** DESCRIPTION OF THE TASK **
The answer must consist of every line in the data below that holds the word "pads".

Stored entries

--------------------------------------------------

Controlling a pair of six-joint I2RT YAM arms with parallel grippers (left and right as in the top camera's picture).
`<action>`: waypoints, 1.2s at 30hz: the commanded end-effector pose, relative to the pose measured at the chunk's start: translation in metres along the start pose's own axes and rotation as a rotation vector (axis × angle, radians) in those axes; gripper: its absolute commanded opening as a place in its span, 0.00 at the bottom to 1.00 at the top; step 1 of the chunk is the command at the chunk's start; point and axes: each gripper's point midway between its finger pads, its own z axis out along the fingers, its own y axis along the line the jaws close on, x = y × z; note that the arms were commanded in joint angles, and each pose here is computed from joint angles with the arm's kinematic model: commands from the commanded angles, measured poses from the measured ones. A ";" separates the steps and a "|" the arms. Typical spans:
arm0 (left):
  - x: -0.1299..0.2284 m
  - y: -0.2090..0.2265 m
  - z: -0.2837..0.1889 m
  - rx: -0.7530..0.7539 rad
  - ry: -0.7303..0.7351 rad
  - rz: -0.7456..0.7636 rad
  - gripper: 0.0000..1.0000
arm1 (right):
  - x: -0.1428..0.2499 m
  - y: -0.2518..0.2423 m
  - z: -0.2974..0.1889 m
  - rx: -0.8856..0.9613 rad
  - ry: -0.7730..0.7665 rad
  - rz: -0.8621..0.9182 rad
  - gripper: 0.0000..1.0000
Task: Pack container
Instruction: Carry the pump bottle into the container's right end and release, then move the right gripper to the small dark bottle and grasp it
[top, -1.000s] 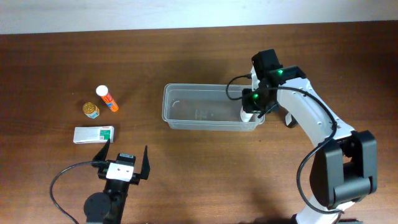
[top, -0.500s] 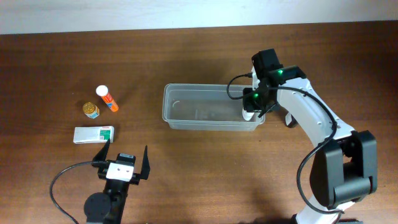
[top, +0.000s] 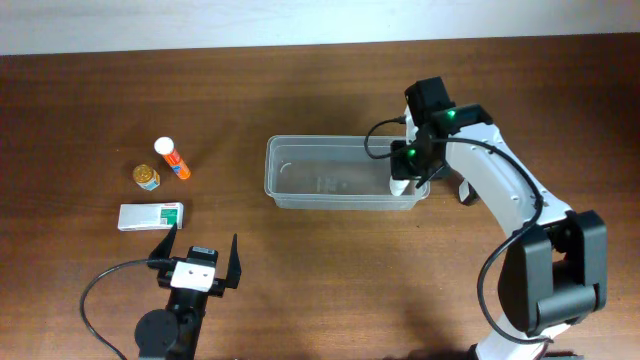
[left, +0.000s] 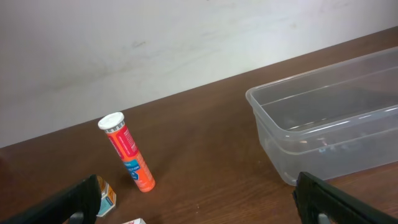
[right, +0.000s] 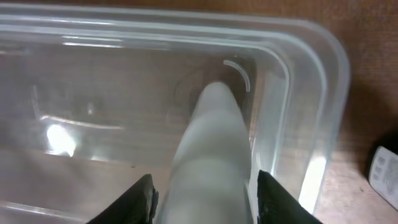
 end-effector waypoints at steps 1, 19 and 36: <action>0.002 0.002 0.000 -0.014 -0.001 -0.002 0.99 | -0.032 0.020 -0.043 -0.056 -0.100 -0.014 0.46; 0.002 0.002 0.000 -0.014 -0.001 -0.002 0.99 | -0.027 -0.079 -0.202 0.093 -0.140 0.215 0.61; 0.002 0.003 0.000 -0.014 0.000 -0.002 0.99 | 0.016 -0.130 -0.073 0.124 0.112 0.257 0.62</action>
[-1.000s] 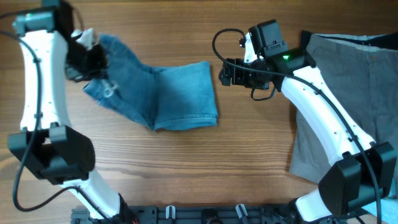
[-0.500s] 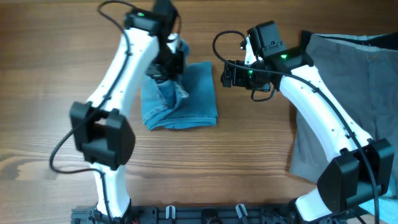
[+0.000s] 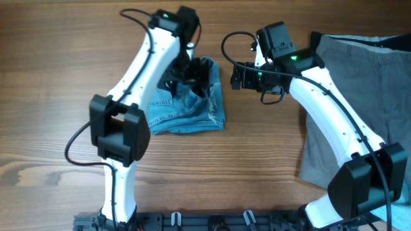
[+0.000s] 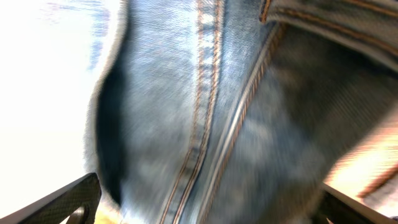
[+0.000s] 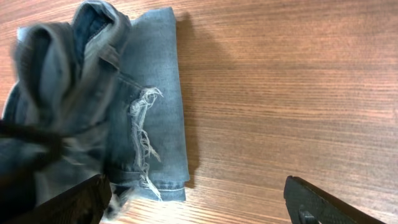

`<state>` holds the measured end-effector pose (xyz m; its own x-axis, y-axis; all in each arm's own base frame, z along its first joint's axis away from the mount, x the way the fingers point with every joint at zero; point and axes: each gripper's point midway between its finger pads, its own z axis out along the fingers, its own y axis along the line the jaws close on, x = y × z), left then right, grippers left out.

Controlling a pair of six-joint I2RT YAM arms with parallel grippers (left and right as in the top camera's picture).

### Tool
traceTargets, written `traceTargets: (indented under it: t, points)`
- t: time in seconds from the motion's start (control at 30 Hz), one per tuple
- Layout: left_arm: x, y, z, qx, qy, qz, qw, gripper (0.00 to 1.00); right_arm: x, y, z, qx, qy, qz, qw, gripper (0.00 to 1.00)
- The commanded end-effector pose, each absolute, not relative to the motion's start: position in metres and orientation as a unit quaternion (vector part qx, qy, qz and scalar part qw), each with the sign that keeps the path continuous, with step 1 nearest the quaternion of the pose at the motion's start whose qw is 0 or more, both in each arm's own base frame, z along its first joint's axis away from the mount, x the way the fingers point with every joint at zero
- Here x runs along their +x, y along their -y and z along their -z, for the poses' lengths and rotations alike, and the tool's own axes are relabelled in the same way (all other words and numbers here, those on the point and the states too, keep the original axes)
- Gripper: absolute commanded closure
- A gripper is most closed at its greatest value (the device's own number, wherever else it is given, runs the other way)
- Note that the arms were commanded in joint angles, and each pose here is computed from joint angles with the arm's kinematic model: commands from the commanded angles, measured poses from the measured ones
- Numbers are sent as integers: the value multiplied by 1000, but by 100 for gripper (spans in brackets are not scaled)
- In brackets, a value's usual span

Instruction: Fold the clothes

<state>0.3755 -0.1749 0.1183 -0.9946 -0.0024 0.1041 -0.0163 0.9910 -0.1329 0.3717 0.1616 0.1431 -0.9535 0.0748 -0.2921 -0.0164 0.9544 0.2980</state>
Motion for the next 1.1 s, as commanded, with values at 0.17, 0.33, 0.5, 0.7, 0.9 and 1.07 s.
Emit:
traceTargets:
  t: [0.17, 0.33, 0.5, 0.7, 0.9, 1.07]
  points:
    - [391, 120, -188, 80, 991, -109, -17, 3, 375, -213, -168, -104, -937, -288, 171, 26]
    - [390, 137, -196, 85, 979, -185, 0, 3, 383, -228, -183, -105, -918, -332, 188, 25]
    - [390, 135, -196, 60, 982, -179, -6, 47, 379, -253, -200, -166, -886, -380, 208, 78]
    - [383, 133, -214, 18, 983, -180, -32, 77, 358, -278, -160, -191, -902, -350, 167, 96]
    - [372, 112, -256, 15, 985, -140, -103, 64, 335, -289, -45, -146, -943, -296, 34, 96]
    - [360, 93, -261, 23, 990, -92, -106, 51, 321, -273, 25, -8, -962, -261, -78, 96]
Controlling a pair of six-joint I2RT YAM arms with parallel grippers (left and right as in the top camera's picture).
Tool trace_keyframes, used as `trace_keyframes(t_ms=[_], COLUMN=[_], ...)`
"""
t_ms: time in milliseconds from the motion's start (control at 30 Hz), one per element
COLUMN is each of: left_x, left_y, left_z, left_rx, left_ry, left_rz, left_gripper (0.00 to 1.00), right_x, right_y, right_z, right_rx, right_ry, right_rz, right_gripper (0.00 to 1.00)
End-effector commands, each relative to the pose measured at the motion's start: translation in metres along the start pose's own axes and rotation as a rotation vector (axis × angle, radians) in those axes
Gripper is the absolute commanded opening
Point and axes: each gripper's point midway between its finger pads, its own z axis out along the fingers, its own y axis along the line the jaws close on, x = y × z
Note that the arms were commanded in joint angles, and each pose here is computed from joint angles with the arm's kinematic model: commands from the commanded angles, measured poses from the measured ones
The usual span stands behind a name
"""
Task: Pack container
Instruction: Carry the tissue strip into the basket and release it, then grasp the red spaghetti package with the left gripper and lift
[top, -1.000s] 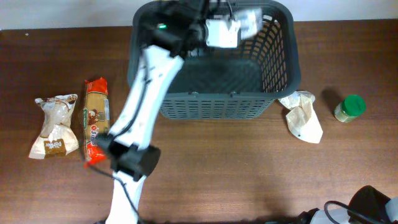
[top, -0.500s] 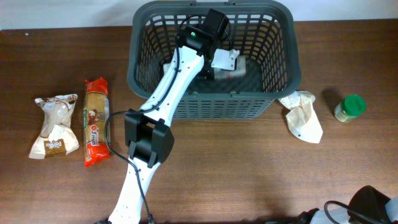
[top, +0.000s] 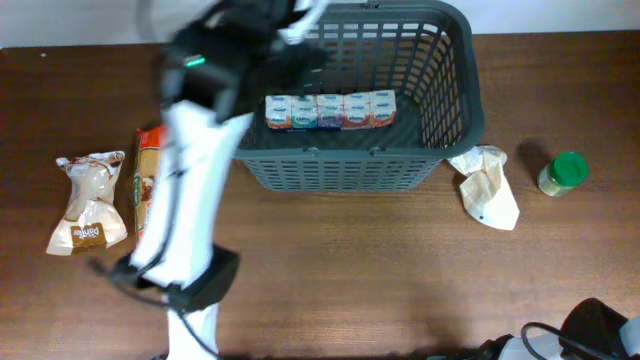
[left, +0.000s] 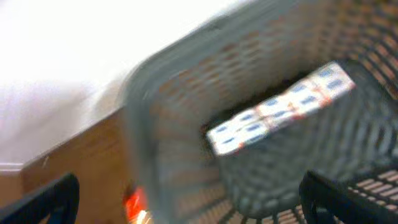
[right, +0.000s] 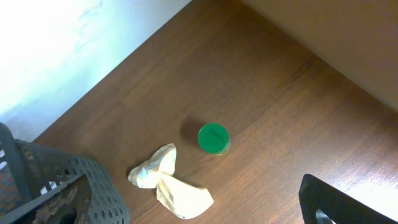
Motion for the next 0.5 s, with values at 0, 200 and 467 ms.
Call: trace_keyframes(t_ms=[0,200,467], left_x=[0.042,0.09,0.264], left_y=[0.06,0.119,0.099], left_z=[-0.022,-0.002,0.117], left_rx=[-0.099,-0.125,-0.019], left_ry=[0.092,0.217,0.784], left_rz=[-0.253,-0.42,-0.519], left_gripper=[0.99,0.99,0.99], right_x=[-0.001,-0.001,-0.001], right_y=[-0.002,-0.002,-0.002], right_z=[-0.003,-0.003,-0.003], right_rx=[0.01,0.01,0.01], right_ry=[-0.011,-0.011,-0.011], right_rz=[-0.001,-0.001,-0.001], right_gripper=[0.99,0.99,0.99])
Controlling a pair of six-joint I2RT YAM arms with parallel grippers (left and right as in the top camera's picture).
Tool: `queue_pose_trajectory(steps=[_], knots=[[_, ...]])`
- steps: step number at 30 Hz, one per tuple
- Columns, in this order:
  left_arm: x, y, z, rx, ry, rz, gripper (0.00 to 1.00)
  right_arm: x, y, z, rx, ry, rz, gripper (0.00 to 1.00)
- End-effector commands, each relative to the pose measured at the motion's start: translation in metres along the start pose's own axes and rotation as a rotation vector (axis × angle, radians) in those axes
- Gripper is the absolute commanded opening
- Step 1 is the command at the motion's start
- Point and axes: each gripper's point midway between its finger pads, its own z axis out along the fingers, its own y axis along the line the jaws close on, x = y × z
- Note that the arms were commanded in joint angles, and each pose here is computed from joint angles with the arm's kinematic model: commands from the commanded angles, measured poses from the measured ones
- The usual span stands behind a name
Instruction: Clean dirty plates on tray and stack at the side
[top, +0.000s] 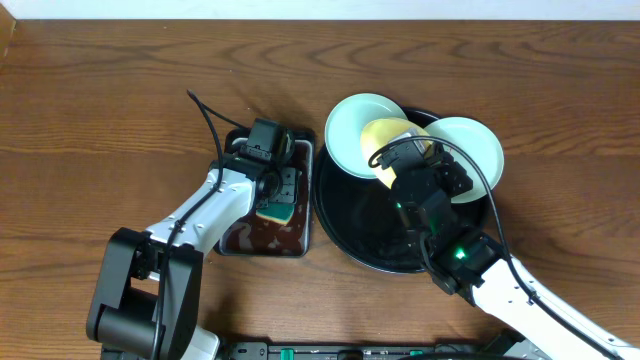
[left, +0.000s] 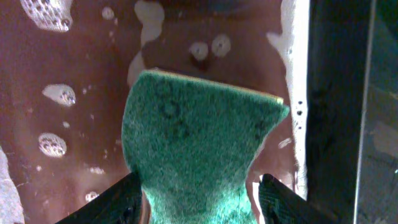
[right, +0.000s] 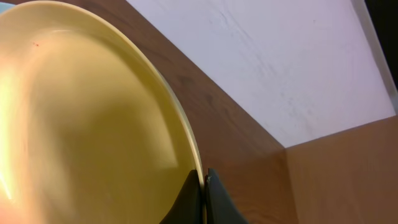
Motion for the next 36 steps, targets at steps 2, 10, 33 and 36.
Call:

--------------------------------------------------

** RESPONSE TO THE EXERCISE **
`<action>`: waypoints, 1.2s at 30hz: the commanded end-effector pose, relative to the pose measured at the chunk's start: translation in metres along the start pose's own axes and rotation as a rotation vector (axis × angle, radians) in those axes; gripper: its absolute commanded opening as a place in its span, 0.00 at the bottom to 1.00 at the top; step 1 of the chunk is the command at the chunk's start; point and axes: each gripper's point midway between its finger pads, its own z axis out along the fingers, its own y axis along the line the jaws close on, x = y × z; note that the arms were commanded in joint angles, and each pose here is computed from joint angles with the arm's kinematic model: commands from the commanded angles, measured poses from the measured ones. A ";" separates the steps and a "|" the arms. Typical spans:
`<state>` holds the measured end-effector pose (xyz m; its own x-axis, y-axis; all in each arm's own base frame, z along its first joint's axis away from the mount, x the way the fingers point with every joint at zero; point and axes: each gripper's point midway between its finger pads, its own z axis out along the fingers, its own y axis along the line the jaws close on, x = y × z), left then right, grippers left out.
Point and axes: each gripper's point midway between its finger pads, its own z axis out along the fingers, its own y axis along the line the jaws close on, x = y × z
- Point and axes: each gripper's point midway between its finger pads, its own z axis out along the fingers, its own y axis along the line the jaws close on, x = y × z

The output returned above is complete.